For track 4, the R2 values range from 0.68 to 0.91, and RMSE values range from 0.04 to 0.13 m. As shown, the R2s are the largest at 1, 5, 10, 15, and 20 km segment lengths, followed by 25 and 50 km. The RMSEs are the smallest for 1 km segment lengths, followed by 5, 10, 15, 20, 25, and 50 km, when the percentage scales are from 0.1% to 1.5%. Overall, the 1 km segment length fitting lines with the percentage scales from 0.1% to 1.5 % give the best estimations.
For track 5, the R2 values range from 0.46 to 0.77, and RMSE values range from 0.05 to 0.10 m. As shown, the R2s are the largest for 1 and 5 km segment lengths, followed by 10, 15, 20, 25, and 50 km, when the percentage scales are from 0.1% to 2.0%. The RMSEs are the smallest for 1 and 5 km segment lengths, followed by 10, 15, 20, 25, and 50 km, when the percentage scales are from 0.1% to 2.0%. Overall, 1 and 5 km segment length fitting lines with the percentage scale of 0.1% give the best retrievals.
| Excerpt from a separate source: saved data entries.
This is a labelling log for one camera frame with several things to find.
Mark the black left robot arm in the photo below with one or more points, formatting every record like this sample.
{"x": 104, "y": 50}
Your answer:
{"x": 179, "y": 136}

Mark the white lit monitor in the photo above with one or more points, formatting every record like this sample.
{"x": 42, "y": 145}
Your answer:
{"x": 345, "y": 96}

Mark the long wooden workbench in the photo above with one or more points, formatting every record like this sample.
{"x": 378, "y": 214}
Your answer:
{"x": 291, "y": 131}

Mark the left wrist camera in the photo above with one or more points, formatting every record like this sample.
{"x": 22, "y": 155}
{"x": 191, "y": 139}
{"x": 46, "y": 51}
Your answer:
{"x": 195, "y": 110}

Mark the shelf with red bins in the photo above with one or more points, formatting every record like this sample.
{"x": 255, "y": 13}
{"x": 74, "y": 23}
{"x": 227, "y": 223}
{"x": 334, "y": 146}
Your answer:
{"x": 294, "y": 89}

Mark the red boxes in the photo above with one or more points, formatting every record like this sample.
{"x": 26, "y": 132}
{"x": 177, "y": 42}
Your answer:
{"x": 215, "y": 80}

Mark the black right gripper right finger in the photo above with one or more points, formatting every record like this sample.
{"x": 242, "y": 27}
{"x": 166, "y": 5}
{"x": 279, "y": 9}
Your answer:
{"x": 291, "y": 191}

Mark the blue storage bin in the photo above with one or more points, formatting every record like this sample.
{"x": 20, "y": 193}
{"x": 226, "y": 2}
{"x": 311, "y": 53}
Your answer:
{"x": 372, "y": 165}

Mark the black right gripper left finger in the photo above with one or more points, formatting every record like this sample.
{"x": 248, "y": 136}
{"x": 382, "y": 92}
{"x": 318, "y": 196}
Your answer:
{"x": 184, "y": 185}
Since the track length and thus the amount of data vary greatly from track to track, and to generate more robust statistics, we computed the R2 and RMSE for all tracks combined and show these results in Figure 9. The overall R2 is greater than 0.9 for all segment lengths and percentage scale combinations with maximum values (>0.95) for the 1–5 km track segments and percentage scales between 0.1% and 2%. Based on the RMSE, the best agreement (RMSE < 0.04) is also found for 1–5 km track segments for percentage scales between 0.1% and 2%. To estimate the impact of using coarser scales to estimate the local sea level, we used all the tracks combined at 0.1% and 1 km resolutions and computed the bias (mean difference), which resulted in 0.004 m. The same bias calculation using the coarser 2% and 50 km scales as in [21] gives −0.045 m, indicating a total local sea level bias change of about −0.05 m or an underestimation of the local sea level by the coarser scales relative to the finer ones. Thus, the freeboard estimates in [21] may have been overestimated by about 0.05 m. In summary, based on the overall comparison, 1–5 km track segments have the best retrievals for 0.1–2 percentage scales based on both R2 and RMSE criteria.

4. Discussion

In a previous study, Wang et al. (2013) [16] evaluated local sea level estimation by using the lowest 0.1%, 0.2%, 0.5%, 1%, and 2% of all ATM L1B elevations within each 1 km range. They based their study on four ~30 km sections of the Oct. 21, 2009 flight line over the Bellingshausen–Amundsen Seas, where one DMS image per 1 km length was used to manually select open leads and/or thin ice, with the corresponding ATM elevations retrieved as ground truth. They found that the lowest 0.2% of ATM elevations matched well with the ground truth. However, they did not apply the segment length scale [16]. In this study, we found that the percentage scale is not a determining factor as compared to the segment length scale. Considering that the flight lines used in the Wang et al. (2013) [16] study are much shorter than in this study, this study provides a more complete picture by evaluating the influences of both the percentage scale and segment length scale.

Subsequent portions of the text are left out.